09 November 2012

A Love Affair With Books

During this year a lot of my reading has been on my Kindle. That was until a month or so ago, when my daughter lent me a paperback she thought I would enjoy. I did. The time travel nature of the book reminded me of an unread book I bought some time ago, and so I searched through the bookshelves (double packed with the ‘to be read’ books in front), and then the teetering tower of Pisa in the corner of the room, and found the book. Since then I’ve been working my way down the stack, which no longer sways in a light breeze, and the incline is almost non-existent now as well.

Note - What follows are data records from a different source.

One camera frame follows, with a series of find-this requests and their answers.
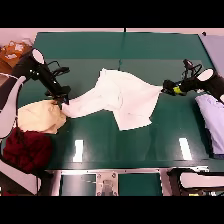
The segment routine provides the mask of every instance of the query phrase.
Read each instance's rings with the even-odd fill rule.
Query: lavender cloth
[[[215,69],[219,75],[224,77],[224,36],[199,35]]]
[[[204,94],[195,98],[211,134],[214,155],[224,155],[224,105],[213,96]]]

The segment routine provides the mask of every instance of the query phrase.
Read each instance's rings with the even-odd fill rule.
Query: metal bracket
[[[96,174],[96,196],[118,196],[118,173]]]

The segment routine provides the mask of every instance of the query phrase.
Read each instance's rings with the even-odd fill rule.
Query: white cloth
[[[76,118],[100,111],[112,111],[120,130],[151,124],[151,116],[161,86],[150,85],[134,75],[117,70],[102,69],[95,88],[62,104],[68,117]]]

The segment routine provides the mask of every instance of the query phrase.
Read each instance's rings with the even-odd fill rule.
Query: yellow cloth
[[[23,131],[56,134],[66,122],[66,116],[55,100],[28,104],[18,110],[18,126]]]

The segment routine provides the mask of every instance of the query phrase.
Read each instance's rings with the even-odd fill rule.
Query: table surface
[[[70,99],[94,87],[102,68],[130,72],[142,80],[162,85],[164,79],[179,81],[182,60],[212,63],[197,35],[158,33],[70,32],[38,33],[34,47],[48,62],[58,60],[70,73],[58,77],[70,85]],[[29,81],[20,94],[19,107],[46,99],[39,81]],[[204,121],[194,100],[196,94],[172,97],[161,94],[151,117],[152,124],[119,131],[113,114],[100,111],[86,117],[67,119],[52,135],[54,152],[48,169],[113,169],[209,165],[224,168],[209,159]],[[184,161],[179,138],[186,138],[193,160]],[[84,140],[83,162],[74,163],[75,140]]]

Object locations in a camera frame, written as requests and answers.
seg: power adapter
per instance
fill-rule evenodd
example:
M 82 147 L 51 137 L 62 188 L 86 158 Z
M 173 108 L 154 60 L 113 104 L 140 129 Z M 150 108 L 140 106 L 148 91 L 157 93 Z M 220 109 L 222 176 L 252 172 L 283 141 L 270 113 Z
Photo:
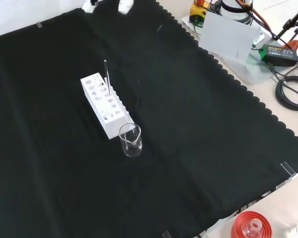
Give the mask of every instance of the power adapter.
M 263 45 L 259 51 L 263 62 L 279 66 L 294 66 L 298 62 L 297 52 L 279 46 Z

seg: black tablecloth
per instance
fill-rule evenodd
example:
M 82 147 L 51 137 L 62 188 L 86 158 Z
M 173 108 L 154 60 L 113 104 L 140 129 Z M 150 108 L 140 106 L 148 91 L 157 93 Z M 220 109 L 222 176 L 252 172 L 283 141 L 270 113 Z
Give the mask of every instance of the black tablecloth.
M 281 162 L 298 172 L 298 137 L 170 14 L 117 8 L 0 37 L 0 238 L 191 238 L 287 179 Z M 104 59 L 142 128 L 139 157 L 84 96 Z

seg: glass beaker
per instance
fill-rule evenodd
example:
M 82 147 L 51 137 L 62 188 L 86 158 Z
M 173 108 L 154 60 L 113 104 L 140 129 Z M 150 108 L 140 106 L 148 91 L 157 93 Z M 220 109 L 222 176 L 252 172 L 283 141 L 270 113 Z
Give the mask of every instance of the glass beaker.
M 141 128 L 137 124 L 128 123 L 119 130 L 119 138 L 123 152 L 128 157 L 140 155 L 143 143 L 141 140 Z

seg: white card
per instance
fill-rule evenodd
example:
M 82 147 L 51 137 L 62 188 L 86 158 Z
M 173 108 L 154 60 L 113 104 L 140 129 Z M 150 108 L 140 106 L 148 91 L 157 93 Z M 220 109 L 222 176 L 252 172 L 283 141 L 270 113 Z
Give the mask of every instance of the white card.
M 259 34 L 260 29 L 208 12 L 199 46 L 222 57 L 245 64 L 252 44 Z

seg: white test tube rack
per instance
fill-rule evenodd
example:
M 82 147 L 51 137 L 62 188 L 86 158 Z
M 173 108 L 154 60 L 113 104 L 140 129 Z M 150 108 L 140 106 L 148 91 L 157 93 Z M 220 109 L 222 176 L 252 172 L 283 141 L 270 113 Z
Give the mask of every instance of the white test tube rack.
M 134 123 L 113 87 L 109 95 L 108 86 L 99 73 L 82 78 L 80 81 L 85 96 L 109 139 L 118 136 L 119 129 L 123 125 Z

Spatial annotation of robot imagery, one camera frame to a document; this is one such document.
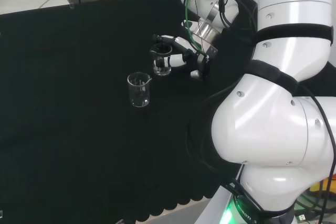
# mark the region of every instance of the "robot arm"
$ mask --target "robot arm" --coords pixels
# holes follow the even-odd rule
[[[331,12],[331,0],[259,0],[253,60],[296,82],[315,76],[329,59],[332,39],[322,30],[332,32]],[[206,20],[208,15],[202,10],[200,16]],[[336,132],[336,98],[318,100]],[[328,131],[312,99],[293,97],[256,74],[244,75],[219,106],[212,138],[223,159],[245,164],[242,187],[272,212],[289,209],[304,190],[326,178],[333,160]]]
[[[159,69],[181,67],[188,64],[188,62],[194,61],[197,62],[197,69],[191,72],[191,77],[204,79],[208,74],[211,60],[214,59],[218,52],[213,46],[213,41],[221,35],[225,27],[230,26],[239,13],[236,1],[225,1],[225,16],[229,24],[223,24],[220,19],[219,0],[193,0],[189,4],[189,10],[200,17],[197,22],[188,22],[192,40],[200,46],[204,55],[197,52],[195,46],[191,45],[191,43],[184,38],[154,35],[154,43],[165,43],[181,52],[177,55],[157,58],[155,56],[156,52],[152,51],[155,57],[154,72],[160,74]]]

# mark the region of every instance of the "table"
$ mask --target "table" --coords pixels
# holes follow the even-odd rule
[[[222,174],[189,158],[185,129],[197,104],[243,74],[252,47],[224,33],[205,82],[183,71],[155,77],[149,107],[129,104],[127,76],[152,70],[152,35],[182,35],[182,20],[180,0],[101,0],[0,16],[3,223],[143,221],[211,198],[236,175],[239,166],[221,160],[210,139],[206,152]],[[308,82],[313,91],[325,92],[314,81],[334,77],[327,68]],[[201,118],[195,135],[205,130]]]

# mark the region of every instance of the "small glass beaker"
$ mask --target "small glass beaker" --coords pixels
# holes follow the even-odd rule
[[[158,76],[167,76],[172,71],[168,64],[168,58],[173,51],[172,46],[165,43],[159,43],[150,49],[150,53],[154,59],[153,70]]]
[[[131,104],[145,107],[150,102],[150,81],[152,78],[141,72],[132,73],[127,77]]]

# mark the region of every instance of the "green cable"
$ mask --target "green cable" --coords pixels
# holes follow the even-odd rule
[[[204,54],[204,52],[202,51],[202,48],[199,47],[198,43],[194,40],[191,31],[190,31],[190,27],[189,27],[189,20],[188,20],[188,6],[189,6],[189,1],[190,0],[186,0],[185,3],[185,20],[186,20],[186,26],[187,26],[187,31],[190,37],[191,42],[194,44],[194,46]]]

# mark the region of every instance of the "black strap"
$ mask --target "black strap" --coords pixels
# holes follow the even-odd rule
[[[273,82],[286,89],[292,95],[295,94],[298,88],[296,79],[261,60],[251,60],[245,69],[245,73]]]
[[[330,27],[318,24],[285,24],[270,26],[258,31],[255,36],[255,44],[268,39],[290,37],[321,38],[330,40],[331,44],[333,44],[333,36],[333,26]]]

I’ve had a love affair with books since I first learnt to read. I’d save up my pocket money until I had enough to go to the local shop and buy a book. It was actually a newsagents shop, but they had two rotating stands of books, one for children.  I would hurry there with my money clasped tightly and spend a delicious half hour deciding which book I’d buy. Around that time I acquired my own library ticket and would go with my dad to the library and also select books there. I worked my way through all the books, and then sneakily started on the adult ones on the shelves next to the children’s area. That was how I found Agatha Christie. I read most of her books when I was around twelve or thirteen, and then moved along the shelves and discovered historical novels. I flirted with these for a year, but went back to crime (as in fiction) and thrillers.

Both my parents loved reading, though they didn’t own many books, so we were regularly at the library.

Book prices are now much cheaper, relative to earnings, and so I have quite a book-buying habit. Acquiring a Kindle certainly didn’t do anything to lessen that. It also made me realise something else, and some people will no doubt reel in horror at this admission, I don’t have a love affair with books, it’s with reading.

I still buy print books, still browse through bookshops, and I think I will probably always buy non-fiction print books, especially if it’s something I need to refer to for learning purposes. However, I read more widely on my Kindle and am reading classic books that I might never have tried. Recently, when  reading an 800 page print book, I wished I’d bought the eBook as it's much easier to carry around!

I have books on my bookshelf that are special, and that I’ll never get rid of. As I was looking for the unread book I mentioned at the beginning of this post, I picked up a book I bought for my father as a birthday present a few years ago. He died just weeks after his birthday, and when I went home I found the book on the shelves next to his chair. I could see he’d read it, and I hoped he'd enjoyed it. I brought it back with me, and enjoyed reading it, but sometimes a book is special for more than the tale it tells.